__TASK TO COMPLETE__
Only these lines of the data below are wanted: the one with "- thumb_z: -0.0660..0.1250", the one with "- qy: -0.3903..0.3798", and any lines between them, each repeated exactly.

__RAW DATA__
--- --- ---
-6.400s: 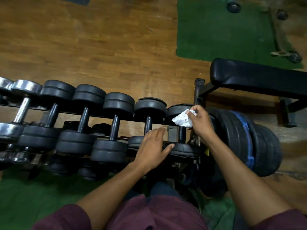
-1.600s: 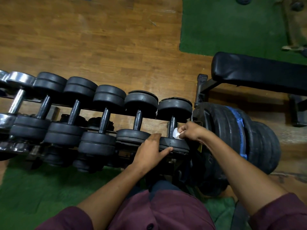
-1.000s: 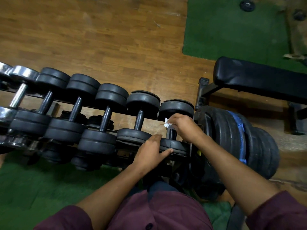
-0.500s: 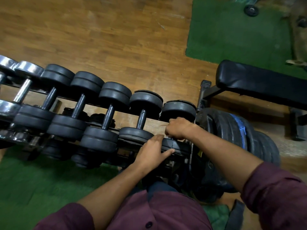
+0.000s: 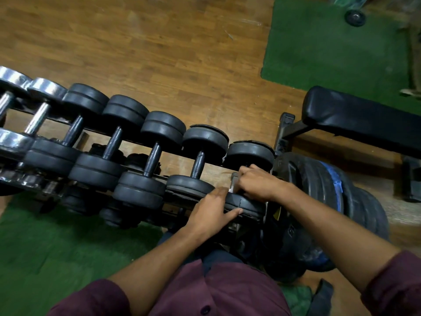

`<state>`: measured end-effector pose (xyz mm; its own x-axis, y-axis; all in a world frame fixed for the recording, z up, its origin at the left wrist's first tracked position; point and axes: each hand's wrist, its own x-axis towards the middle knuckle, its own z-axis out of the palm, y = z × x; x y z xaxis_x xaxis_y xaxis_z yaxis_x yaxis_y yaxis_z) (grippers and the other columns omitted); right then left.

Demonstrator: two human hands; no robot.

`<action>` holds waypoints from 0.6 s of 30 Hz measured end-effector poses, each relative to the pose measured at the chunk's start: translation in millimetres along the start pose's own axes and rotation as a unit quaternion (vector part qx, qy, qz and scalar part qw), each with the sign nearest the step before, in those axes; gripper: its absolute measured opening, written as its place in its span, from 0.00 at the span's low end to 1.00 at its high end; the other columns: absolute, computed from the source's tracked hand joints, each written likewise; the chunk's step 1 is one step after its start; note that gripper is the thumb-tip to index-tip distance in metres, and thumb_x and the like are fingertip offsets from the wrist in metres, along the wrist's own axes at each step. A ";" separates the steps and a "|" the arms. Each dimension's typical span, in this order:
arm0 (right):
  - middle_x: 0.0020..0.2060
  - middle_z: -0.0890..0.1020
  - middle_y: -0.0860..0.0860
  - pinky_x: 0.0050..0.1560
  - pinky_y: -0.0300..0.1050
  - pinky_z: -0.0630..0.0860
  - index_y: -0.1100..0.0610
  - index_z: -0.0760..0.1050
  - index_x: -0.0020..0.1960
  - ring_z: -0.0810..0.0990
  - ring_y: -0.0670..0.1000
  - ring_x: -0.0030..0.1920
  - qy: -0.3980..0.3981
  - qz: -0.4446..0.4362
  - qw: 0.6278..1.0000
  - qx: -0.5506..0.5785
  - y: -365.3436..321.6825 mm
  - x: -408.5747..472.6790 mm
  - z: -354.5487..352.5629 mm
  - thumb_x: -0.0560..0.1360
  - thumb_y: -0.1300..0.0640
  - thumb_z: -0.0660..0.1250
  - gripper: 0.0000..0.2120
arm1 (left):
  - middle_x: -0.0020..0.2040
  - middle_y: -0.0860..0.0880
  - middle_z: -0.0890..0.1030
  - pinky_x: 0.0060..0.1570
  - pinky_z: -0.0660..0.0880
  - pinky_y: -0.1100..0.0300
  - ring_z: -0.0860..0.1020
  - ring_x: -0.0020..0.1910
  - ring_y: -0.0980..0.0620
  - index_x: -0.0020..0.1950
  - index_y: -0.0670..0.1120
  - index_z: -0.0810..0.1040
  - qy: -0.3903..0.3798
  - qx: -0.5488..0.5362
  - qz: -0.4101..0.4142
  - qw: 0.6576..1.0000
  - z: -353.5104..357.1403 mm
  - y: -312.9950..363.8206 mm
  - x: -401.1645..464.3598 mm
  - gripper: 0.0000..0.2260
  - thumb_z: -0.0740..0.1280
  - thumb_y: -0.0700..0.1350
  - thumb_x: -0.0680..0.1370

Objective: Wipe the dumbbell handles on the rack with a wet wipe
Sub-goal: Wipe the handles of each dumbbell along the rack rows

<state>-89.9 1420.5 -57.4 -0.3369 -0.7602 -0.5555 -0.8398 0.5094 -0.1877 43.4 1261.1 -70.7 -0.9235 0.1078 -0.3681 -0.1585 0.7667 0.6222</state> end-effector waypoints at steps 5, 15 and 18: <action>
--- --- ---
__ANSWER SPACE__
  - thumb_z: -0.0660..0.1250
  - gripper: 0.0000..0.2120
arm1 (left):
  - middle_x: -0.0020..0.2040
  - middle_y: -0.0860..0.0880
  - middle_z: -0.0890..0.1030
  - pinky_x: 0.0060..0.1570
  - pinky_z: -0.0660..0.0880
  - pinky_y: -0.1100..0.0300
  - ring_z: -0.0860..0.1020
  - ring_x: -0.0020..0.1910
  - ring_y: -0.0980..0.0620
  - index_x: -0.0020..0.1950
  - index_y: -0.0670..0.1120
  - index_z: -0.0810..0.1040
  - qy: -0.3903..0.3798

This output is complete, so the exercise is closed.